Exercise description:
Your task is to repeat exactly the lines below between the line holding "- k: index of" and the line holding "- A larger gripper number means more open", inclusive, and only those.

Recorded data
● ● ● ●
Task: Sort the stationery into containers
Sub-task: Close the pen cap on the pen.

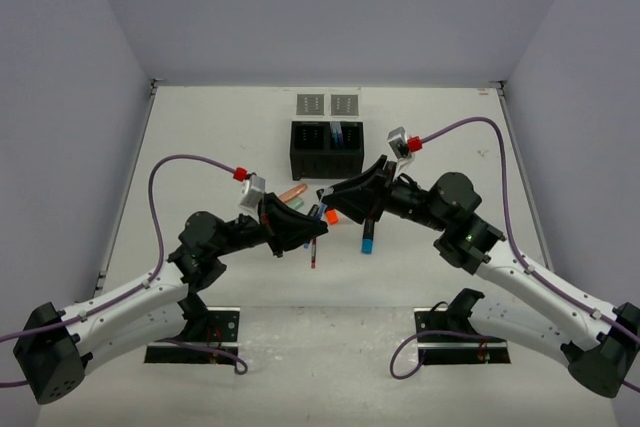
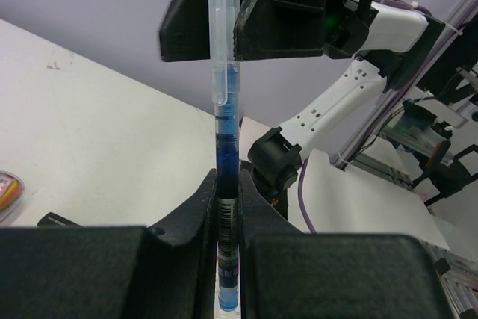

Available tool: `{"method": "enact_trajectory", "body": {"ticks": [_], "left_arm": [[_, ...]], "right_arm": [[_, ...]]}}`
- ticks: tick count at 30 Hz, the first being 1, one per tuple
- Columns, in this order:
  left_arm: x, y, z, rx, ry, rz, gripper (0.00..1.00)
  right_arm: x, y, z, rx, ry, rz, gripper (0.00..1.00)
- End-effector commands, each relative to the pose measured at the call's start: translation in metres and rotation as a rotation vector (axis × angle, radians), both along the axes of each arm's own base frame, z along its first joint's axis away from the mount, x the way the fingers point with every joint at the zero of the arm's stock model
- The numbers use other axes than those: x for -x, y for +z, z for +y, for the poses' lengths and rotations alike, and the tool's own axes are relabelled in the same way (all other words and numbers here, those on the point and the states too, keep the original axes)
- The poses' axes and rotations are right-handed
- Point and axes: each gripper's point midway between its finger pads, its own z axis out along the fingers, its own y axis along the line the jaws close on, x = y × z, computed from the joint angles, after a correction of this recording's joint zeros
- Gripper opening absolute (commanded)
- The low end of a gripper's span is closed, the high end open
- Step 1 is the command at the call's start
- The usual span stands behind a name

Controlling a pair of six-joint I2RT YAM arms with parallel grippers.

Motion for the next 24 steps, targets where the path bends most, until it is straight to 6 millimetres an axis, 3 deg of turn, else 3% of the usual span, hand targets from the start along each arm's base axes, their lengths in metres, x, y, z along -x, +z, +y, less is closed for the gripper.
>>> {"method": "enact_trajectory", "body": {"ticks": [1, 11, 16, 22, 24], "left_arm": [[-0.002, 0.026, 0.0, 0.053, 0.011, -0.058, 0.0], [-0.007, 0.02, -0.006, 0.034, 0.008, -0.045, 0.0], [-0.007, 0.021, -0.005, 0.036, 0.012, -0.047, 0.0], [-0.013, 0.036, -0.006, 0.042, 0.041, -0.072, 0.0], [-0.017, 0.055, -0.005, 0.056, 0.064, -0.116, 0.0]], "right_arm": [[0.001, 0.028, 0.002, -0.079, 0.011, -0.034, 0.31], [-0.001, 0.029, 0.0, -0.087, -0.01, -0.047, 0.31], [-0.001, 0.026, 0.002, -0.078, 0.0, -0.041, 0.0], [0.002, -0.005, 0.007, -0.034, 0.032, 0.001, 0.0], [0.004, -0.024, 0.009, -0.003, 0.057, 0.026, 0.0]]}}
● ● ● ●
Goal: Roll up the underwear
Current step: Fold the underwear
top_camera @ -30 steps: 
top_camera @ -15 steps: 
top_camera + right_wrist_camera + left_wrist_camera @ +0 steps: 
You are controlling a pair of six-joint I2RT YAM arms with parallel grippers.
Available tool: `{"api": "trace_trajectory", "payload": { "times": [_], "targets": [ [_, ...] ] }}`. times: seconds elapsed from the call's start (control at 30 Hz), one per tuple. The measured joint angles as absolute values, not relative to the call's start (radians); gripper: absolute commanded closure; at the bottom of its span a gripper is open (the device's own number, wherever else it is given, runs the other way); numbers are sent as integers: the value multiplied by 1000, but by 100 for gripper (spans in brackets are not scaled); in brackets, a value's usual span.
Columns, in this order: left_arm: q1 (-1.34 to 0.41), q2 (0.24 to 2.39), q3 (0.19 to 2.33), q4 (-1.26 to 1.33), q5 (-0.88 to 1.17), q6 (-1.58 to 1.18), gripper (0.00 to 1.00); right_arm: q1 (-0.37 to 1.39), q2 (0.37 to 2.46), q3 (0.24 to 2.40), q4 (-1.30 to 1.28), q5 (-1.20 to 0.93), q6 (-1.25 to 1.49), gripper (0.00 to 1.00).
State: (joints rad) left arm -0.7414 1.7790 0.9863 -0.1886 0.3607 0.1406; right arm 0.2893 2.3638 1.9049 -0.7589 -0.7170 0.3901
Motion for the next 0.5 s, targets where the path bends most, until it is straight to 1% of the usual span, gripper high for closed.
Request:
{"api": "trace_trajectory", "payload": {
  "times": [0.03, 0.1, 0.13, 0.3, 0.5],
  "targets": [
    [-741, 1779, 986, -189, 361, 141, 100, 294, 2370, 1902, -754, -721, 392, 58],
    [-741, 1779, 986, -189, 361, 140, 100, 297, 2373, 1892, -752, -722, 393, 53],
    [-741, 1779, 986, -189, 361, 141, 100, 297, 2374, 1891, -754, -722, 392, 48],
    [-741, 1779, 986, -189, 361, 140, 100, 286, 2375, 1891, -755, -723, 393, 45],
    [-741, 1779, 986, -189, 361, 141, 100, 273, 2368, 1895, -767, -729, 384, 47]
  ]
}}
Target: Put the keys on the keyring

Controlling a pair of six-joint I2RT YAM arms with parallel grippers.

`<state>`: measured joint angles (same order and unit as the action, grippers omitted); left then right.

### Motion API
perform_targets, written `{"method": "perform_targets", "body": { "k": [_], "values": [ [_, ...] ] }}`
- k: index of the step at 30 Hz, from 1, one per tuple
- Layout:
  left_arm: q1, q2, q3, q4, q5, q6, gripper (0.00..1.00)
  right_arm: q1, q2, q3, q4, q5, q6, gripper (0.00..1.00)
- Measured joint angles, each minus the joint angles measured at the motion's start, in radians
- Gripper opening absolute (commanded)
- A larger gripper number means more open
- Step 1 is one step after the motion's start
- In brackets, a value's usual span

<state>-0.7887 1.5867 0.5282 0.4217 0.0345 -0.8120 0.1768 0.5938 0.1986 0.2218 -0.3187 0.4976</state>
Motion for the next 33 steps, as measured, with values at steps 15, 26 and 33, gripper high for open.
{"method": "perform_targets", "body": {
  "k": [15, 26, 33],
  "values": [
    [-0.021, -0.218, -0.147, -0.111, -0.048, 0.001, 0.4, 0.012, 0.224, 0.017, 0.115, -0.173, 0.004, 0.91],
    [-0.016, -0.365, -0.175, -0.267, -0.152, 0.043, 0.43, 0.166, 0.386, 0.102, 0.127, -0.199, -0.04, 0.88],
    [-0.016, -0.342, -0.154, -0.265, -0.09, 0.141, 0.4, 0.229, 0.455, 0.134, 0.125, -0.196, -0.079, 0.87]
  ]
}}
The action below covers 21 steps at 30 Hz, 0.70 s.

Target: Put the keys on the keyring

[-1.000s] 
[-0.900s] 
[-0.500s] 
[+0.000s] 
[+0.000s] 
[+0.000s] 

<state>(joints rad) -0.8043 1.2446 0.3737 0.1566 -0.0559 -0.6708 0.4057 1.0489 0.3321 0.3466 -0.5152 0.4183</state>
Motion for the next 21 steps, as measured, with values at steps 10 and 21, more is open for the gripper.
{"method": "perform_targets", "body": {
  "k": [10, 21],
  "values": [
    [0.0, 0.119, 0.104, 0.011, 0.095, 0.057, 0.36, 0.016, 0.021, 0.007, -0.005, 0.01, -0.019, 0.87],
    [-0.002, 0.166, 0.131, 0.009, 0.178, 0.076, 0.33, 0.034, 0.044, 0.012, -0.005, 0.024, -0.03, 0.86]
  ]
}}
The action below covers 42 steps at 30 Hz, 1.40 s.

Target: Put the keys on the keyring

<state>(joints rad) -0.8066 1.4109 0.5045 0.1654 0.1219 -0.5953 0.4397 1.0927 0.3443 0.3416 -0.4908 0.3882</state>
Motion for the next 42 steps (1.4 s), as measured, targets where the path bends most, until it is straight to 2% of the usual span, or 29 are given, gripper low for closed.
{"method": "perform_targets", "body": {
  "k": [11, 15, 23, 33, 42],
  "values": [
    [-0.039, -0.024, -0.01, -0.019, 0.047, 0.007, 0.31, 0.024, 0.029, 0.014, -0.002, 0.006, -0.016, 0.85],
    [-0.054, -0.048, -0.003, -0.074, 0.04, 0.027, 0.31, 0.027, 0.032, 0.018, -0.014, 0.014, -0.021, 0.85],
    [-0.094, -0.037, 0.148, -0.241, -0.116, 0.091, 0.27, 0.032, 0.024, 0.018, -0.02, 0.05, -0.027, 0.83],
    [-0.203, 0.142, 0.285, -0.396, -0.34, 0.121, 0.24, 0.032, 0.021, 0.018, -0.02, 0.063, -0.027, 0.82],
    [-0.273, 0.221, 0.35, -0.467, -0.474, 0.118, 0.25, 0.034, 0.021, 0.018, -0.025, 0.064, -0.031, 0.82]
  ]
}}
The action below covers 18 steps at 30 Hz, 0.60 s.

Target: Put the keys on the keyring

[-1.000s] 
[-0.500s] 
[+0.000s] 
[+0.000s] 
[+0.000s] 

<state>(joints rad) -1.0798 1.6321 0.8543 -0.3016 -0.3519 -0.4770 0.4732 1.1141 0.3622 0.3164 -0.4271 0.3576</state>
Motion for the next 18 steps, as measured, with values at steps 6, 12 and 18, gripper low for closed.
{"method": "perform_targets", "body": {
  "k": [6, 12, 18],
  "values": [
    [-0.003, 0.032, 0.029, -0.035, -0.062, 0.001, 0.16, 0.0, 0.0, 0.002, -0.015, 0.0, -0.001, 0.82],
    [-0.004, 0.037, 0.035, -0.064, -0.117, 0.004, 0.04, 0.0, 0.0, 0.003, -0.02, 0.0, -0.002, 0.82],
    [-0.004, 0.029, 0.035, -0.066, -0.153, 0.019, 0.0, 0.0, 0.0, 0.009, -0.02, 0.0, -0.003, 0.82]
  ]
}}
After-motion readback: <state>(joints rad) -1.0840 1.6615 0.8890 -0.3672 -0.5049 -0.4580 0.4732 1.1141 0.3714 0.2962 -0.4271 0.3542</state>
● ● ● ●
Exercise result:
- k: index of the step at 30 Hz, from 1, one per tuple
- Layout:
  left_arm: q1, q2, q3, q4, q5, q6, gripper (0.00..1.00)
  right_arm: q1, q2, q3, q4, q5, q6, gripper (0.00..1.00)
- Measured joint angles, each minus the joint angles measured at the motion's start, in radians
- Gripper opening absolute (commanded)
- A larger gripper number means more open

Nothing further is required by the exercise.